It is to be appreciated however that the speed at which the sockets
26 rotate and the directions and degrees of rotational movement may
be easily varied by adjusting the arrangement of the spur gears
40.
As seen best in FIGS. 3 and 4, the drive gear 50 is driven in
rotational movement by the electric motor 66 which is powered by a
battery 68, and a linkage arm 70. The linkage arm 70 has provided
at its end a pinion 72 which is configured to engage the lower rack
60.
A slip clutch 76 is provided to disengage the pinion 72 from the
motor 66 in the event too large a resistive force is placed upon
one of the sockets 26. The clutch 76 consists of a driving member
78 which is coupled to the motor drive shaft 80 and a driven member
82 provided on the linkage arm 70. The driving member 78 and driven
member 82 are provided with complementary angled faces 79,83. The
driven member 82 is slidable along the linkage arm 70 between a
first position, wherein the angled faces 79 of the driving member
78 rotatably engage the angled faces 83 of the driven member 82;
and a second position, where the driven member 82 is moved away
from the driving member 78 and the angled faces 79 rotate relative
to the faces 83.
The driven member 82 is coupled to the linkage arm 70 such that the
rotation of the driven member 82 rotates the linkage arm 70 and
pinion 72, while permitting sliding movement of the driven member
82 axially along the linkage arm 70 between the first and second
position.

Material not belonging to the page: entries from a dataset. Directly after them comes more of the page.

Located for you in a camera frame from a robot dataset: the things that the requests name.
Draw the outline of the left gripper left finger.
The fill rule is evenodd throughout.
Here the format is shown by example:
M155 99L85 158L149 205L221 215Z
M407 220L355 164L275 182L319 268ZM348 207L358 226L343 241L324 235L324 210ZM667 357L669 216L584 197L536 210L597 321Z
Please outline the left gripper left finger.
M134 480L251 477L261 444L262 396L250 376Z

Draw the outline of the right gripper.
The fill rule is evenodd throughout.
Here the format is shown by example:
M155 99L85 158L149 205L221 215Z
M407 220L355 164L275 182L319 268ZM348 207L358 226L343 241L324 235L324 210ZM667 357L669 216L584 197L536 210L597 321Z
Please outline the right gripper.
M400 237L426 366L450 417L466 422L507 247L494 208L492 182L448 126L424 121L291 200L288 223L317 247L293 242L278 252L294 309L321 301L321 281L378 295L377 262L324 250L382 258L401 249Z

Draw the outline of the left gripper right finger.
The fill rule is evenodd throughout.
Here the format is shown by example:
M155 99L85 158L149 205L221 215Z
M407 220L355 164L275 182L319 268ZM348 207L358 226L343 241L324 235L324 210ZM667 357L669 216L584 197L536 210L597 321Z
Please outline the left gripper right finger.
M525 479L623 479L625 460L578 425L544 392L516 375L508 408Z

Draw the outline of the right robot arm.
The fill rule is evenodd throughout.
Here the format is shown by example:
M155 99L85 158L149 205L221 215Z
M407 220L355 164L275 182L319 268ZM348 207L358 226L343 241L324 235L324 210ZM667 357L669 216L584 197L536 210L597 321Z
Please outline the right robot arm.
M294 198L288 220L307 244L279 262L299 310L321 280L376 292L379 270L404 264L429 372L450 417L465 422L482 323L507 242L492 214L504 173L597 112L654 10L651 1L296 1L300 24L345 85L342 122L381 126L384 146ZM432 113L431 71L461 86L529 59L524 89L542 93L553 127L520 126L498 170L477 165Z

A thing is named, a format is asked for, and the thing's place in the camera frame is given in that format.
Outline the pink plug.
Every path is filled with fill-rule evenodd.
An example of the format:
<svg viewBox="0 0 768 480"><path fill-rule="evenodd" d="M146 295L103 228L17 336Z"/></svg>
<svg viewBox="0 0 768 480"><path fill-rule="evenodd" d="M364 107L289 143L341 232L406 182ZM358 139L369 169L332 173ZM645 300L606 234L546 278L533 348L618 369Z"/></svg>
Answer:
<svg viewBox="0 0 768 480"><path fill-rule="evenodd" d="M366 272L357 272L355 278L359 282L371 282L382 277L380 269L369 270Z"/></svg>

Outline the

The linkage arm 70 may therefore have a square
cross-sectional profile, as is shown in FIG. 4.
A spring 86 is used to normally bias the driven member 82 to the
first position in contact with the driving member 78. When a
resistive load on the driven member 82 exceeds the critical load,
the driving member 78 rotates relative to the driven member 82. On
movement of the members 78,82 relative to each other, the sliding
contact of the angular surfaces 79,83 urges the driven member 82
against the bias of the spring 86 away from the driving member 78
so that the driven member 82, linkage arm 70 and pinion 72 are no
longer rotated by the motor 66. On the release of the resistive
load forces, the spring 86 returns the driven member 82 into
engaging contact with the driving member 78, whereby under either
no load or normal load conditions the rotation of the motor drive
shaft 80 and driving member 78 rotates driven member 82, linkage
arm 70 and pinion 72, thereby rotating the drive gear 50.

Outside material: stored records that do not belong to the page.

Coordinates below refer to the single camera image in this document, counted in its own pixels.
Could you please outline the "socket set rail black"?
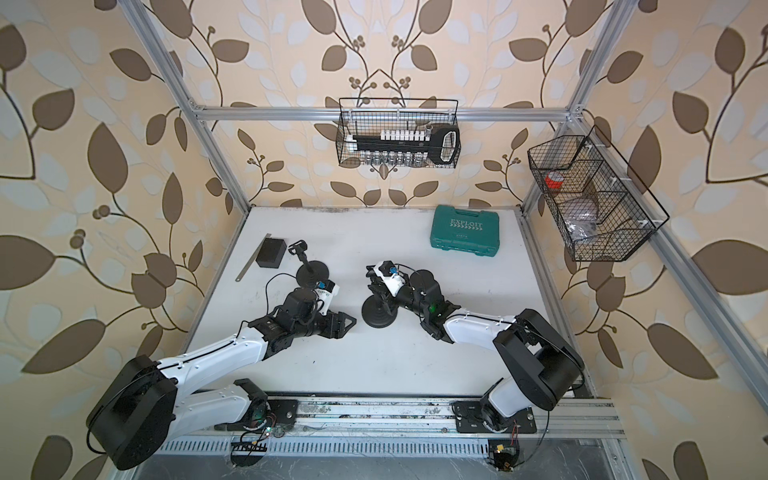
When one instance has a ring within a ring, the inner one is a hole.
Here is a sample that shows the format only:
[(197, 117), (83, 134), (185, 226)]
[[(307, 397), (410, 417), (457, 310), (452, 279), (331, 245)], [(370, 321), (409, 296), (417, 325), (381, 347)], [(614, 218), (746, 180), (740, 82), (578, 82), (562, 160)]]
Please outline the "socket set rail black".
[(461, 153), (460, 130), (448, 124), (428, 123), (407, 130), (340, 134), (336, 140), (339, 163), (359, 160), (373, 166), (452, 168)]

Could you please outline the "black microphone stand pole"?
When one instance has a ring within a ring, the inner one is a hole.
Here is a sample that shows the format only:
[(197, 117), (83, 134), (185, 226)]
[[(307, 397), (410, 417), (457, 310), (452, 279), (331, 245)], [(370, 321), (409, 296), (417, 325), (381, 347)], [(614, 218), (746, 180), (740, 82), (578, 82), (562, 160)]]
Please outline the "black microphone stand pole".
[(306, 255), (308, 245), (305, 240), (298, 240), (288, 247), (290, 255), (296, 256), (301, 262), (301, 266), (296, 272), (296, 280), (302, 286), (311, 286), (314, 278), (314, 270)]

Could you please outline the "green plastic tool case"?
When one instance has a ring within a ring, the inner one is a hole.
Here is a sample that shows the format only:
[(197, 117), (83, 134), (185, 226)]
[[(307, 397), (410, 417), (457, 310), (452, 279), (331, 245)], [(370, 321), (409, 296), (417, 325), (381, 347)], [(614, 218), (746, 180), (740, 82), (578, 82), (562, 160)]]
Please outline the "green plastic tool case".
[(446, 251), (494, 257), (500, 248), (499, 215), (439, 205), (434, 211), (430, 245)]

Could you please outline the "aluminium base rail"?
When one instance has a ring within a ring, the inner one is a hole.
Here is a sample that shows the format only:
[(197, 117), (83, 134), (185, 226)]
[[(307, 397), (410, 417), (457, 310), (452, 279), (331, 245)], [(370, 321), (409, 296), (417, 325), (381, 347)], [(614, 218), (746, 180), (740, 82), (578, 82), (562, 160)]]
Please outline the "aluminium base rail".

The clutch 76 advantageously minimizes the risk of damage to the
base unit 12 of the toy 10. If excessive resistant forces are
applied to the drive gear 50, as for example on a child grasping a
drive shaft element 18 with sufficient force as to prevent its
rotation, as well as the associated socket 26 and the spur gear 40,
the driving member 78 will continue to rotate relative to the
driven member 82 and no excessive forces will be placed upon the
motor 66. As the gears 40,50 are no longer rotated, the risk of
damage to gearing of the base unit 12 is also eliminated. The
foregoing construction is thereby advantageous in that a small
child may, when erecting a construction toy, impede the movement of
one or more rotating sockets 26 without adversely harming the gears
40, drive gear 50, linkage arm 70 or the motor 66.
As schematically illustrated in FIG. 4, electricity flow from the
battery 68 is controlled by an on/off switch 88, and current flow
is indicated by a "power-on" light 89 provided on the side of the
base unit 12. A rheostatic speed control 90 is preferably also
provided, permitting the speed at which the motor 66 and sockets 26
rotate to be varied, maximizing the adaptability of the toy 10.
FIGS. 2 and 4 show best the base unit 12 as further including a
number of electrical receptacles 92 which are electrically
connected to battery 68 and controlled by switch 88. FIG. 4
illustrates the receptacles 92 as part of an electric circuit 98.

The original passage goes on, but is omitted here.